A Power-Aware Reinforcement Learning Technique for Memory Allocation in Real-time Embedded Systems
Embedded systems are ubiquitous in today's world. They are used in a vast number of applications, from medical devices to spacecraft. Two of the main characteristics of such systems are real-time constraints and the lack of reliable energy sources. As cache memories negatively contribute to these two challenges, embedded systems have adopted a new concept called scratch-pad memories (SPMs). To further reduce power consumption, hybrid SPMs composed of Static RAMs (SRAMs) and non-volatile
... (NVMs) have been introduced. Compared to SRAMs, NVMs offer low leakage power and high density while suffering from high energy consumption during write activities. As such, numerous studies have been done on performing memory allocation in hybrid architectures. As memory allocation is an NP-complete problem, traditional approaches fall short due to their timing and memory complexities. Therefore, previous studies have offered alternative techniques to resolve this problem in significantly shorter times. In this work, I propose a reinforcement learning technique to tackle the memory allocation problem in a hybrid architecture. As the results showed, the proposed technique can provide a near-optimal solution - only 5.6% less efficient on average - in a substantially shorter time.
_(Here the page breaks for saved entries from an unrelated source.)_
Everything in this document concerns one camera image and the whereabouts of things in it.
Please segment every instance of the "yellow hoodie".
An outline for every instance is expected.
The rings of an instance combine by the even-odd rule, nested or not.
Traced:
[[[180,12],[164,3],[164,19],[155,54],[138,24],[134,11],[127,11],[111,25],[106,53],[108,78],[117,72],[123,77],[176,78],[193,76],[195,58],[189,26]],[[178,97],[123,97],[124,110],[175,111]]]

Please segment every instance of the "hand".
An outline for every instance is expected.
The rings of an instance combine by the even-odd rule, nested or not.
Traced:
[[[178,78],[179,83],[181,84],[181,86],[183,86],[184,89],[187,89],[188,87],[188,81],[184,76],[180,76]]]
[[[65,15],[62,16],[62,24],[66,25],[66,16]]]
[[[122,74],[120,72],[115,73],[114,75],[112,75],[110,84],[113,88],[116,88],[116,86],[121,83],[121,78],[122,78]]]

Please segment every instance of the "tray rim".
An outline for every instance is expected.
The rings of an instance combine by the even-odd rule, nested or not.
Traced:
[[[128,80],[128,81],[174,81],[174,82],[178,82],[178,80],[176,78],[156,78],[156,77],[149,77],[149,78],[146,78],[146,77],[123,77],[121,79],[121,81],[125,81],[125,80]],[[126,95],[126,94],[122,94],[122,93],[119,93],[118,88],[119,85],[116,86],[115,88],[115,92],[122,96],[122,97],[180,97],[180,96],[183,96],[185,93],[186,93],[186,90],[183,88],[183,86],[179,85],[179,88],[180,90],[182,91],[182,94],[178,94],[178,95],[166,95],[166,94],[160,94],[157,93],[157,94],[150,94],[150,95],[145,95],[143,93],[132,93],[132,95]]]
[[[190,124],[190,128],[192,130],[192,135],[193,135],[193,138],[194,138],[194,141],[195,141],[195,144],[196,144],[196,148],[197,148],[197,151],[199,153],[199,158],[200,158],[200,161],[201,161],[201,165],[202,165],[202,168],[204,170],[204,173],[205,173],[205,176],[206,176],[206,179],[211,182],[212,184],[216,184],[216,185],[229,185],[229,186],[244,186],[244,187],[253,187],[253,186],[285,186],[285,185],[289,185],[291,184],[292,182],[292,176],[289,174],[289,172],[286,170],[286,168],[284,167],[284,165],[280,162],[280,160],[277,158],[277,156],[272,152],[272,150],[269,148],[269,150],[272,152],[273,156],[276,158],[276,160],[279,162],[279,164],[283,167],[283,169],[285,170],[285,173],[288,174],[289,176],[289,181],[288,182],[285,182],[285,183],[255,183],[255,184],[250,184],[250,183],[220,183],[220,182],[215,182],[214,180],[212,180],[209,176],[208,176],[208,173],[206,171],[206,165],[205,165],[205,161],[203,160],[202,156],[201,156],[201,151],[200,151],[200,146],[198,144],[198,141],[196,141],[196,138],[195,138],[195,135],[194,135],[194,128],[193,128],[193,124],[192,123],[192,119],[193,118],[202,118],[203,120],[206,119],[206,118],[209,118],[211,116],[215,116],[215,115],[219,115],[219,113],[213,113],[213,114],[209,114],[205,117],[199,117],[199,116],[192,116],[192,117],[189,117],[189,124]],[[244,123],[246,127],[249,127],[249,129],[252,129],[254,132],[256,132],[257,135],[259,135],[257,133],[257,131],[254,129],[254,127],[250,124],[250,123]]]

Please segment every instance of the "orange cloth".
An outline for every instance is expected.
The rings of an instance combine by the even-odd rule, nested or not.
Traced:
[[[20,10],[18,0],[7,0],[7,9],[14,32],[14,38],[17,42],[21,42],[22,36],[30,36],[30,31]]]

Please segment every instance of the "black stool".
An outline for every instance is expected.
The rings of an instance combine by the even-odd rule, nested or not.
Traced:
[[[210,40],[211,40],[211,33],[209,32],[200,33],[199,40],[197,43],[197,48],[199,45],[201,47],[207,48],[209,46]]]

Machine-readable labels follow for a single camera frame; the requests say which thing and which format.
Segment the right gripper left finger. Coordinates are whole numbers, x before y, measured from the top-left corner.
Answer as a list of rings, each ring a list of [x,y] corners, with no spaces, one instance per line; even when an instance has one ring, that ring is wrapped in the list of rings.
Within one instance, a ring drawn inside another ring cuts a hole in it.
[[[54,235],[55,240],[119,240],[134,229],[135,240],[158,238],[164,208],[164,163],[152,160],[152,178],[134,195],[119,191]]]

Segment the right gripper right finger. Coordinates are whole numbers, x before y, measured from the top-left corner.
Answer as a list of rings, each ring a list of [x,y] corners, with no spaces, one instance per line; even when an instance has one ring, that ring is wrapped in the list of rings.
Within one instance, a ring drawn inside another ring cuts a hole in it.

To evaluate the algorithm's effectiveness, I compared the results with a greedy technique and a Genetic Algorithm (GA). The results showed that the proposed technique could reduce the average energy consumption by 35.84% and 5.1% compared to the greedy technique and GA, respectively. While the improvements gained by the proposed technique was negligible compared to the GA, it could outperform the GA in simulation time once the learning phase was complete. Particularly, the experiments on 15 soft real-time task frames showed a 35.1% reduction in the average simulation time.